18F-FACBC PET/CT and the PSA Kinetics for PCa Patients With Biochemical Recurrence.

Start date: March 26, 2021
Phase: N/A
Study type: Interventional

Prostate cancer (PCa) is the fifth-most common cancer for male with a seventh highest cancer-related death in Taiwan. Currently, the incidence and mortality rate are still increasing rapidly. The treatment decision planning is made up by clinical charts like Gleason score (GS), TNM stage and serum prostate-specific antigen (PSA) level. However, after definitive therapy for PCa with either external beam radiotherapy (EBRT) or radical prostatectomy (RP), up to half patients experience biochemical recurrence (BCR). Although not all patients with BCR proceed to develop disease progression, it is important to identify early lesion to initiate salvage treatment. Anti-1-amino-3-[18F]fluorocyclobutane-1-carboxylic acid (18F-FACBC) positron emission tomography (PET) is a imaging marker for L-amino acid transport evaluation.

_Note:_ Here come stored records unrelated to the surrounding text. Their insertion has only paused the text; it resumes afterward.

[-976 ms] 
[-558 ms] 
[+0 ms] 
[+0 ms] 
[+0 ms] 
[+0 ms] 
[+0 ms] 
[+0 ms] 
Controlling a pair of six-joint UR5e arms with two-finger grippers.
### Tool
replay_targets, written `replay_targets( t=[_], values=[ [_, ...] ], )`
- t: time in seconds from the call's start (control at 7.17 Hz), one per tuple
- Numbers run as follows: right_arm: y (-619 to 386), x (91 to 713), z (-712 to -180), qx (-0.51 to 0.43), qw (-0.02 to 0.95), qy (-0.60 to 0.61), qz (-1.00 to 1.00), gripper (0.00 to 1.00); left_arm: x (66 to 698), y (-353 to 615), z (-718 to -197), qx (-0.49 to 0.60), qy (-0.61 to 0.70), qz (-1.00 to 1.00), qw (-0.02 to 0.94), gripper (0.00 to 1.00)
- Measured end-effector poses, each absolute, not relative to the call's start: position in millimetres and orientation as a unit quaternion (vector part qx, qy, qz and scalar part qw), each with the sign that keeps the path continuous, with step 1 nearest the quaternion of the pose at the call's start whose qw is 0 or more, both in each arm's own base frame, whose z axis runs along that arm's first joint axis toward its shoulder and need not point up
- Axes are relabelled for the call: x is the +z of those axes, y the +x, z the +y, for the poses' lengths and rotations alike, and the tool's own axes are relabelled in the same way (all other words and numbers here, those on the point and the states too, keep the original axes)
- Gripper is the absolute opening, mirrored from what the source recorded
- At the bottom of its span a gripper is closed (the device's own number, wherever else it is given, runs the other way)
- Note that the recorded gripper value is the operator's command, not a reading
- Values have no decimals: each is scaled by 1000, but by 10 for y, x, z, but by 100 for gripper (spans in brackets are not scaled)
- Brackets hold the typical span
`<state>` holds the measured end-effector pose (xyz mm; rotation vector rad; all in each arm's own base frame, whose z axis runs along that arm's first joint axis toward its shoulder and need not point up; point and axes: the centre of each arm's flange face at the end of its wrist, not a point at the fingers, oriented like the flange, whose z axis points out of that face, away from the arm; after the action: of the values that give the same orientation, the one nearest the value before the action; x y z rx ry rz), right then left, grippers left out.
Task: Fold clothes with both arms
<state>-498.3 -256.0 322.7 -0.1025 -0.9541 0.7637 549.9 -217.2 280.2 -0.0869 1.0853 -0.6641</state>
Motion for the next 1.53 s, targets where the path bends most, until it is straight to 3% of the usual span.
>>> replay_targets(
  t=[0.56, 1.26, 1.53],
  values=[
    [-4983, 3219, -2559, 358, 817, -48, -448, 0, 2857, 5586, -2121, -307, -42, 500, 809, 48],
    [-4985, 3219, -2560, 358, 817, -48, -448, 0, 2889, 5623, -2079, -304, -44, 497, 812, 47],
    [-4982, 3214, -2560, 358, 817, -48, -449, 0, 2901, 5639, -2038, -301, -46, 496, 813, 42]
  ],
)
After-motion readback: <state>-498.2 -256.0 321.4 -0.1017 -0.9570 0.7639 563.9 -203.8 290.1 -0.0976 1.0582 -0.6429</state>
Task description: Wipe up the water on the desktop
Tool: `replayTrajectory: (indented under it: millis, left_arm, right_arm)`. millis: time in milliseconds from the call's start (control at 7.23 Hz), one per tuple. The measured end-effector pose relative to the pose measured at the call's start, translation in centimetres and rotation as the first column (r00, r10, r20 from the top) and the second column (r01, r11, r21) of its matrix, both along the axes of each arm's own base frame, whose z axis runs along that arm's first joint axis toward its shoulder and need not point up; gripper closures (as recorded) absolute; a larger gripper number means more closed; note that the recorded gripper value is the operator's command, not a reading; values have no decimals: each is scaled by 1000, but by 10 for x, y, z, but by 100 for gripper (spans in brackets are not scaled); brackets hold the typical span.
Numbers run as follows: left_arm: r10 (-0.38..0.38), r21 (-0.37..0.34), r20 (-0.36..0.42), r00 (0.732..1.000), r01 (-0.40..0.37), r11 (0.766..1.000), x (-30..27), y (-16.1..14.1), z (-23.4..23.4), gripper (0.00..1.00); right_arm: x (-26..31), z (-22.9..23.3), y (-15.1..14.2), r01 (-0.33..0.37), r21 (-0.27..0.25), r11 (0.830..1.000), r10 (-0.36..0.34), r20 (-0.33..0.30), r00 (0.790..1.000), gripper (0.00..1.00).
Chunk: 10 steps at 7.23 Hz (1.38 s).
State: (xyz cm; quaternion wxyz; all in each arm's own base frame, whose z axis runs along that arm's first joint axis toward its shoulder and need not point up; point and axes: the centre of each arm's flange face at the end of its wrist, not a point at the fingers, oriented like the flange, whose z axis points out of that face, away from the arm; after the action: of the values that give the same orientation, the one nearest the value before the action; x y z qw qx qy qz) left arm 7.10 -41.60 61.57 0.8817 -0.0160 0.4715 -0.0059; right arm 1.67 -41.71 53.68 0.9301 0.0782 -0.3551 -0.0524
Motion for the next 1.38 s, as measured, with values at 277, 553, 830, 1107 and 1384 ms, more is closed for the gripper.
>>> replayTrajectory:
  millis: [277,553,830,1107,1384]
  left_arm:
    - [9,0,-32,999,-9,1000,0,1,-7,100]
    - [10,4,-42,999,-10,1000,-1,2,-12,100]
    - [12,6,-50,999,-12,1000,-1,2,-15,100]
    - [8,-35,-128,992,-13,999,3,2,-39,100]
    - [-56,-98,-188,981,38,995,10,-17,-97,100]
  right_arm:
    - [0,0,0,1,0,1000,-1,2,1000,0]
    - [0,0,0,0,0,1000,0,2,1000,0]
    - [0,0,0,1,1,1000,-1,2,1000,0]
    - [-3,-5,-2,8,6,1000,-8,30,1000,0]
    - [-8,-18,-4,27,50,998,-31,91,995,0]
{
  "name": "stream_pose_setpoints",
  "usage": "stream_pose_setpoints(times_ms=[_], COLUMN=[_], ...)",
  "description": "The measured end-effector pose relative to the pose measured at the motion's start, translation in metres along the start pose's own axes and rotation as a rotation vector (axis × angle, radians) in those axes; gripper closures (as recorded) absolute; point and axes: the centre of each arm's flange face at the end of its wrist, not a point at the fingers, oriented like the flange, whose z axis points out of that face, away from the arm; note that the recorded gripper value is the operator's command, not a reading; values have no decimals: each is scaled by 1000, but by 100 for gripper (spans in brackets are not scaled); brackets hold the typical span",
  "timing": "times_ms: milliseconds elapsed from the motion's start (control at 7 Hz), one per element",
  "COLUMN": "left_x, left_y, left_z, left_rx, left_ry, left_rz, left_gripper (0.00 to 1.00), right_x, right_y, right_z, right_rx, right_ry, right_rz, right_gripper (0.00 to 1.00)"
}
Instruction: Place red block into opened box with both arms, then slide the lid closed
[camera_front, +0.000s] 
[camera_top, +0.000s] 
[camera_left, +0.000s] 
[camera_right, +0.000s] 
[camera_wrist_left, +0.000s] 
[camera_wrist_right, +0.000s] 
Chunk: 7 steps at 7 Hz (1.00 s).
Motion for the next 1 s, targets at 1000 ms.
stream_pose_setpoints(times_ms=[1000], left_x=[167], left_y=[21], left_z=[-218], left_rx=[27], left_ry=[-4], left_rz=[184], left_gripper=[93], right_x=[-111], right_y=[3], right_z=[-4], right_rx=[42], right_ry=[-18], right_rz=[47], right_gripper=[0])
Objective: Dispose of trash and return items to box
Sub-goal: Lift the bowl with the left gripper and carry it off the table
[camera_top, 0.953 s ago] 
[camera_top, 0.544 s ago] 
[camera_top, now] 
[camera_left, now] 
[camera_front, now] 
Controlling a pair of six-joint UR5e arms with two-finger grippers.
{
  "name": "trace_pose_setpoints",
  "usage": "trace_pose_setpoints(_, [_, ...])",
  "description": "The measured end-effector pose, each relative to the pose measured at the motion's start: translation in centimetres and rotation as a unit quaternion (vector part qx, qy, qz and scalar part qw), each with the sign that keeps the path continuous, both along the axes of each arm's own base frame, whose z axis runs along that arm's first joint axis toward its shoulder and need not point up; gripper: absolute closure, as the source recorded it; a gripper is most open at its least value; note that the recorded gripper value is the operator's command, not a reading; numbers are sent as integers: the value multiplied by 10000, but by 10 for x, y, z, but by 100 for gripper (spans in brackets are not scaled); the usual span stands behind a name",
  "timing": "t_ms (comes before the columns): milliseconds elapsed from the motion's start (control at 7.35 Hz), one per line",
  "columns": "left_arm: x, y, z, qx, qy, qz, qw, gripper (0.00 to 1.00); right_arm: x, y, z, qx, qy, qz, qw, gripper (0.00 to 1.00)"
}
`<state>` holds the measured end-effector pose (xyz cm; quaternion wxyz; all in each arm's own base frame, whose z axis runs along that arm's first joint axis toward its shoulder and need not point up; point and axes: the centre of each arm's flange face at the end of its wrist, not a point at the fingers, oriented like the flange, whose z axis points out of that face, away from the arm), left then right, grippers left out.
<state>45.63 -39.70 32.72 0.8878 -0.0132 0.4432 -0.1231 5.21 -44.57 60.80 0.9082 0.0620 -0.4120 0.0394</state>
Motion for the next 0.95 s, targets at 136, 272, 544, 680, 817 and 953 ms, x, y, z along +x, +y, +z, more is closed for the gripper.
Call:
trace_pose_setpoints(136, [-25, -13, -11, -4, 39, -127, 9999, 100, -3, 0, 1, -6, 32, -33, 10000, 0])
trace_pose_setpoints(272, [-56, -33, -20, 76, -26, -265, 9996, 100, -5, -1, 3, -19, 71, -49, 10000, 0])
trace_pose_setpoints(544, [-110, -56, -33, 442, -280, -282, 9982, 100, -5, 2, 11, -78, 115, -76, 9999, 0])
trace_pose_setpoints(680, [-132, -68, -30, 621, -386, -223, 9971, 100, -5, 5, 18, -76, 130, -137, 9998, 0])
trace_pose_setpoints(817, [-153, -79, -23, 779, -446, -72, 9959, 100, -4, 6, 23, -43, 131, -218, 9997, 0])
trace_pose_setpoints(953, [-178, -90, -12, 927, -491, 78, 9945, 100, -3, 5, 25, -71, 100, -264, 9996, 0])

Many cancers including PCa have up-regulated amino acid transport tied to their proliferative potential. Recently, 18F-FACBC was included in the National Comprehensive Cancer Network (NCCN) guidelines for the management of recurrent PCa patients. As we know, PSA level and PSA kinetics are valuable for the prediction of recurrence. The objective of this study is to investigate the correlation between the detection rate of 18F-FACBC PET/CT and the PSA kinetics for PCa patients with BCR.